The answer has always been “don’t worry, miners will reject it” and “they will just fork off from the rest of the network”.
In about a week, this theory will be tested for real in Bitcoin Cash because this is exactly what ABC is trying to do by diverting 8% of the blockreward to themselves. (The only difference is they use Phabricator instead of GitHub).
Censor transactions (see the aftermath of the DAO hack).
Push through poor code that can be abused to harm the network (the DAA).
Arbitrarily change the emission schedule (what ABC tried to do with Grasberg).
Assign themselves an arbitrary amount of coins (the IFP).
Or in other words, with the code they write (or don’t write) they can completely destroy everything that makes a cryptocurrency valuable, and this is why safeguards against the developers’ power are so important.
While I’d like to think that the community would reject Bad Code™ so far the opposite seems to be true.
Early on in Ethereum’s history people subscribed to the idea that “code is law”, and that the rules you inscribed into a smart contract made outdated things like human decision unnecessary. But this was thrown out the window after the DAO hack, when a bug in a smart contract was exploited and the Ethereum developers moved to quickly freeze the funds, effectively censoring transactions on the chain.
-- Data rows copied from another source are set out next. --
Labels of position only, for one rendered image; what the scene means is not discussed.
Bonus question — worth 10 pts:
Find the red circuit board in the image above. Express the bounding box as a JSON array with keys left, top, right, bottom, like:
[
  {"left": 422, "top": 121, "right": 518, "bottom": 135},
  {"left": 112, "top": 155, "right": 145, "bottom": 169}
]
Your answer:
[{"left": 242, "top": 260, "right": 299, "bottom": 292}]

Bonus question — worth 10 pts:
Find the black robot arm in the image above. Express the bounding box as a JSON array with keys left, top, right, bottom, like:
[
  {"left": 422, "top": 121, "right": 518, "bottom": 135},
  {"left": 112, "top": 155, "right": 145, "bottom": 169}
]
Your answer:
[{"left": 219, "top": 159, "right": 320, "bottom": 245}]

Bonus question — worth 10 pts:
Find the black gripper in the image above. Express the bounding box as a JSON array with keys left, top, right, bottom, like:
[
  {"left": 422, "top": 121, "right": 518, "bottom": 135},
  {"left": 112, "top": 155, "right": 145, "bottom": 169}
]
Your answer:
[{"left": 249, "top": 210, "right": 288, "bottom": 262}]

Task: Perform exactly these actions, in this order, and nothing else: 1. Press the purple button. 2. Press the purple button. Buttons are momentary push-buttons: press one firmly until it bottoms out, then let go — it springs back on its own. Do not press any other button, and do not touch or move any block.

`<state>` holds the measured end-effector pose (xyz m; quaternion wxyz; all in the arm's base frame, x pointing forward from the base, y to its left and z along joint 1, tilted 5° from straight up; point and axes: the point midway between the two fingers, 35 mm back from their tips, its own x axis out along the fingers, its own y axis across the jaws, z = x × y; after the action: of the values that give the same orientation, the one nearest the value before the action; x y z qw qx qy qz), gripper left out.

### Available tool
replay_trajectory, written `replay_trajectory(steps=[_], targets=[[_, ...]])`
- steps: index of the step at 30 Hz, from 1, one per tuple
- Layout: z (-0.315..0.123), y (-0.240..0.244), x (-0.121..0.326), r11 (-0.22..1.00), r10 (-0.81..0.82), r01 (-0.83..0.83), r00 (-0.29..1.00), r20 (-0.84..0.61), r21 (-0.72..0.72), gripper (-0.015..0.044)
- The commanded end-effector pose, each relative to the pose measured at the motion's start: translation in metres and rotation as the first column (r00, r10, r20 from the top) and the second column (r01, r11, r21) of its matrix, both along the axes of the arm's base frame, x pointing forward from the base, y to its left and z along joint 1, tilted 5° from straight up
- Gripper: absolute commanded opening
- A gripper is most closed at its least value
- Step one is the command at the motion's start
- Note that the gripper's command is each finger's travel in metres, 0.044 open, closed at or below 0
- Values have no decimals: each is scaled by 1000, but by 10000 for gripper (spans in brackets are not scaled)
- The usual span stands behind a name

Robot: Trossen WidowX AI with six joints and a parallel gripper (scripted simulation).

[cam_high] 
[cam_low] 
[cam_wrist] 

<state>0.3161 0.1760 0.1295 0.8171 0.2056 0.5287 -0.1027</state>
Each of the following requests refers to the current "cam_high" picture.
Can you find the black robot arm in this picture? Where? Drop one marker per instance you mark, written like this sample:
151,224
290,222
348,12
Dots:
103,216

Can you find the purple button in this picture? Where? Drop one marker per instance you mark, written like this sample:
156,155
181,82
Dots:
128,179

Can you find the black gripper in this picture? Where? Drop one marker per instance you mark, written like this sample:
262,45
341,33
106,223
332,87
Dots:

Preventing the DAO theft isn’t morally wrong, but why weren’t similar hacks counteracted in a similar manner? Maybe because they were too small or didn’t affect the Ethereum developers enough for them to care?
Freezing of funds is an arbitrary human decision that cryptocurrencies were created to remove. Otherwise we’ll just end up with the same problems that plague PayPal and VISA, where money of innocent people are frozen all the time. Yet in Ethereum, the community followed the reference client.
Another example is how Bitcoin Core managed to block the blocksize increase in Bitcoin, even though an increase to 2 MB had broad support by miners and the community. The reason they managed to do this was that the miners ultimately decided to be passive, and to wait for Core to implement the 2 MB increase, which of course never happened.
The third example is how in Bitcoin Cash every change has been dictated by ABC (so far at least). By threatening a fork they managed to push through their preferred changes like the DAA and CTOR, while blocking others like on-chain tokens.
This pattern where the reference client always dictate the rules is repeated all over in the cryptocurrency space, raising serious decentralization concerns.
And if the IFP still succeeds it means that all this is meaningless and that the code of the reference client trumps all. It shows that cryptocurrencies cannot break out of developer centralization, and we might just as well replace proof-of-work with proof-of-GitHub or proof-of-Phabricator.
But if the IFP fails this would be the first time in cryptocurrency history that a reference client of a major cryptocurrency has been kicked out in a “hash war”.
This is huge because it proves that Bitcoin Cash is resistant to rogue developers and can kick them out if they try to change the coin supply, redirect the blockreward to themselves or something else that could cause serious harm.
It shows that cryptocurrencies aren’t necessarily centralized around a developer team, and that the hope of truly decentralized peer-to-peer electronic cash is still alive.